I have been explaining the upside potential of gold and silver in particular for several years, pointing out the relative prices for both are quite low historically vs. the explosive growth in M2 money stock and Treasury debt since the pandemic began. As the monetary metals hedge money printing and debt creation, the lack of much movement net-net since February 2020 means the two metals are being pressed back in a coil-like compression, which will almost surely allow a major springboard for price once the Federal Reserve “pivots” to easy money as the 2023 recession appears (my base forecast from tightening credit conditions and a still wickedly inverted Treasury yield curve).
I have a “fair value” number for gold approaching US$3000 an ounce today, using relative ratio analysis to money aggregates, equity prices, real estate prices, and other commodities. Silver’s worth as a long-term average on similar constructs is around $40 an ounce currently. So, if/when the Fed waves its white flag on fighting inflation, and instead decides preventing a serious recession is more important a task, precious metals have tremendous upside potential already built into the investment story.
One way to take advantage of the approaching bull run in gold and silver, plus the racing electric-vehicle demand for copper, is to own a blue-chip conservatively positioned miner like Barrick, with decades of existing economic reserves, plus resources ready to be developed on higher metals quotes.
What’s the downside risk? Barrick does own a list of assets in less desirable jurisdictions and somewhat unstable political locations, which has generated headaches for management and investors on occasion. In addition, a stock market crash would be harder on miners than on bullion prices initially.

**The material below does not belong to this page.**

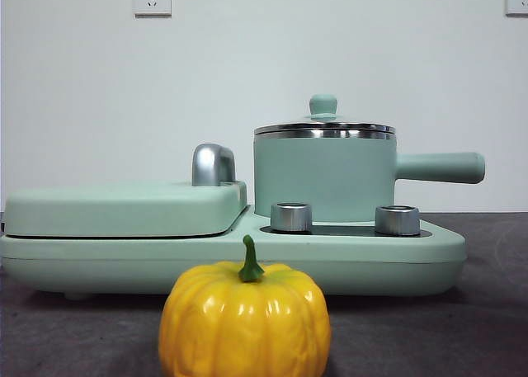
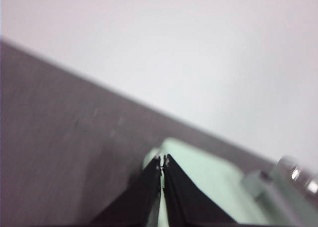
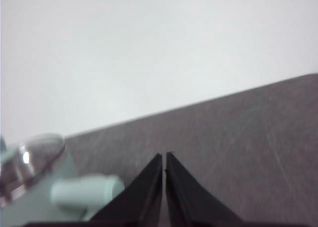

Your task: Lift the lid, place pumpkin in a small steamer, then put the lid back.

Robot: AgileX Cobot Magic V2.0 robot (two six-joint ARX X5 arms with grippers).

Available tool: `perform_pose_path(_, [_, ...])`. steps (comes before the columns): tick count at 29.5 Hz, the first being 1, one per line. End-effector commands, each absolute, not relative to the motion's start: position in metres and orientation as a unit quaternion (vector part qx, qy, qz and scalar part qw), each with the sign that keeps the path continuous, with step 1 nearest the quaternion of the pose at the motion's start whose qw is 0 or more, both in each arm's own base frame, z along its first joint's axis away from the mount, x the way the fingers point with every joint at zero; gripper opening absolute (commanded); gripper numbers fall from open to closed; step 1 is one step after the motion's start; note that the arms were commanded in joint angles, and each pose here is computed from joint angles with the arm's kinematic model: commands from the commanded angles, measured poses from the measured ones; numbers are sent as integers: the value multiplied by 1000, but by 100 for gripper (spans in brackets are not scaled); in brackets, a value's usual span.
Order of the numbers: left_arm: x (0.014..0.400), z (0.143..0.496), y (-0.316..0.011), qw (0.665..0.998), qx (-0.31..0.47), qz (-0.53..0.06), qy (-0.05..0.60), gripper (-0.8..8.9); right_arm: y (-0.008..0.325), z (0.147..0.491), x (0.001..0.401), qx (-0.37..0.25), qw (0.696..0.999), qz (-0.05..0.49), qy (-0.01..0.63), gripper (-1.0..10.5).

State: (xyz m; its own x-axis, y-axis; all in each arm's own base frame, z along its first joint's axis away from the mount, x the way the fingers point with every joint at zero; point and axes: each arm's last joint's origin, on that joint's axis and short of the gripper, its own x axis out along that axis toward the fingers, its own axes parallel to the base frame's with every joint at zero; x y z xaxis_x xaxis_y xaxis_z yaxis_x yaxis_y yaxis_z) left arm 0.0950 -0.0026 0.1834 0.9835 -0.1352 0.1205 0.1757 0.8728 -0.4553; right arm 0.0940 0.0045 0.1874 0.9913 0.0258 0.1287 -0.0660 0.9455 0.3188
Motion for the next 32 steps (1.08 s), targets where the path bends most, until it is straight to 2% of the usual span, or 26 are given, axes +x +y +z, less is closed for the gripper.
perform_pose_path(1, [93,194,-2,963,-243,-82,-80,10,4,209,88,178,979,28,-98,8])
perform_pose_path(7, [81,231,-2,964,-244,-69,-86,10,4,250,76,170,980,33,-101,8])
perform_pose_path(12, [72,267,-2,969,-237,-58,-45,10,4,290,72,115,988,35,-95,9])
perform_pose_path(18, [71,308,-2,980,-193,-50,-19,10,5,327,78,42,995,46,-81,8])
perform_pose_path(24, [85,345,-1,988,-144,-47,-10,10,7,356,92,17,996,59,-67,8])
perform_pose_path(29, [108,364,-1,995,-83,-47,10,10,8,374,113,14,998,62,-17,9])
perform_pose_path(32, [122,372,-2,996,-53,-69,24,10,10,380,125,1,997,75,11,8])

But, the overriding risk owning any metals miner is the selling price for production in the future declines appreciably. I am expecting the opposite. So, if my bullish forecast proves incorrect, a drop in Barrick of -30%, back to tangible value is theoretically possible as a worst-case scenario.

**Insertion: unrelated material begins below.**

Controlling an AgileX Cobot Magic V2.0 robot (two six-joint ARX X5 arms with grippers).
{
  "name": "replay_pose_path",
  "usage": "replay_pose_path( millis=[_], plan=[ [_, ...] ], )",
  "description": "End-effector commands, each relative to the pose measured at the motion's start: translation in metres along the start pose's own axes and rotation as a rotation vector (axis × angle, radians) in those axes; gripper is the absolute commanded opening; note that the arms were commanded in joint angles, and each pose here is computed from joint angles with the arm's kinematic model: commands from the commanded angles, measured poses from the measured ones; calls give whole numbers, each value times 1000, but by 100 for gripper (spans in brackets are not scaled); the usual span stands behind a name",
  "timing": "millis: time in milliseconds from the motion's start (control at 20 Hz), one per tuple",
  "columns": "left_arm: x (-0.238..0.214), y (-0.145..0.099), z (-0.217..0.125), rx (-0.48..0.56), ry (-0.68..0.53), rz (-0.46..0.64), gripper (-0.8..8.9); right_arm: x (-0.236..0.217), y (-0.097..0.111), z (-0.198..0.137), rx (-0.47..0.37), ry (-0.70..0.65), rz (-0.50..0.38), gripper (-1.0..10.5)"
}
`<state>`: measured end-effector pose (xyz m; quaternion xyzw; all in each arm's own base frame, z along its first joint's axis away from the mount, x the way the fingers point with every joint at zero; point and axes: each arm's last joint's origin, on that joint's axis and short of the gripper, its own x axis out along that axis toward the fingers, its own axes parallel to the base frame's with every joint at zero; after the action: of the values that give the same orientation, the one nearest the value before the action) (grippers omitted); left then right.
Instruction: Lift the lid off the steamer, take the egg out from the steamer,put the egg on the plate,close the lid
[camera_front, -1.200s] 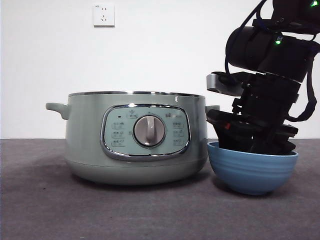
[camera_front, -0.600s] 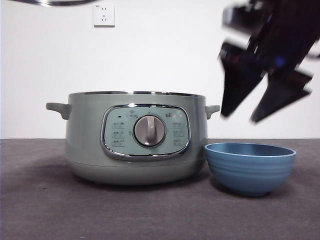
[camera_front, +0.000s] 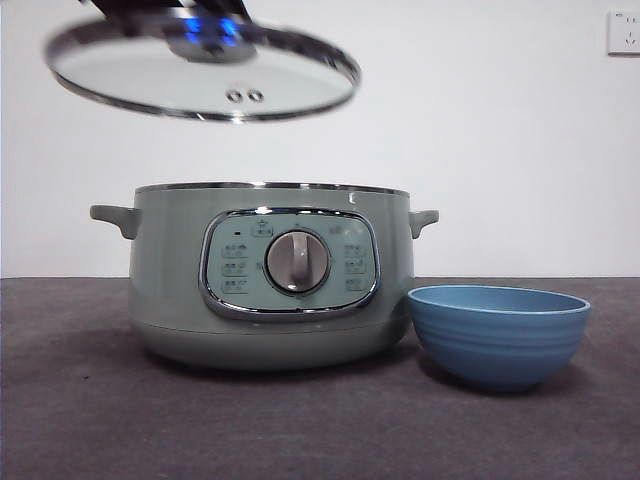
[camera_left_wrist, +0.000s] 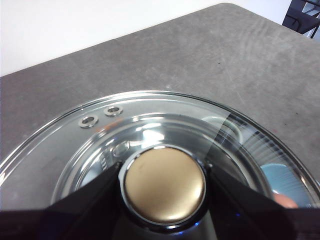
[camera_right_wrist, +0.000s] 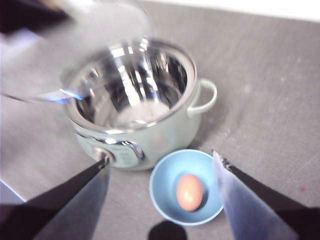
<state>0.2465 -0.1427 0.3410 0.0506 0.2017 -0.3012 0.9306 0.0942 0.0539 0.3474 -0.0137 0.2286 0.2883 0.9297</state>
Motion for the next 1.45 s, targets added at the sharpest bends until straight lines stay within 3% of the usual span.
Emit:
replay_pose_path(
  millis=[50,500,1450],
  plan=[
    [13,-2,8,23,-76,-13,-9,-12,2,-5,56,-11,3,351],
    [63,1,-7,21,-59,-18,-9,-20,2,-11,59,9,4,347],
    [84,-6,-33,8,129,-12,-9,-20,2,-11,40,8,1,347]
  ],
)
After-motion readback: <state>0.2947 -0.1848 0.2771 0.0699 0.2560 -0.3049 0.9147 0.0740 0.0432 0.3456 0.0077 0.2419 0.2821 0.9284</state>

What’s the best-case upside argument? EPS of $1.50 to $2.00 are possible at $2500 gold, $30 silver, and $4 copper next year. With the improved balance sheet setup providing price support and some peace of mind, upside surprises in gold and silver could help Barrick jump to $25 to $30 a share (2.5x to 3x on “rising” tangible book value). $3000 gold, $40 silver and $5 copper might be able to support close to $50 for a Barrick quote, given a P/E of 20x income rates above $2.40 per share.
Downside risk of -30% vs. real-world reward potential of nearly +200% over the next 12-24 months (including the annual dividend yield of 2.4%) is heavily titling the investment equation in favor of bulls, from my research and experience trading precious metals for 37 years. I rate shares a Buy and am looking to re-enter a position next week. The Chaikin Money Flow reversal is playing a role in my swing-trader activities.
Thanks for reading. Please consider this article a first step in your due diligence process. Consulting with a registered and experienced investment advisor is recommended before making any trade.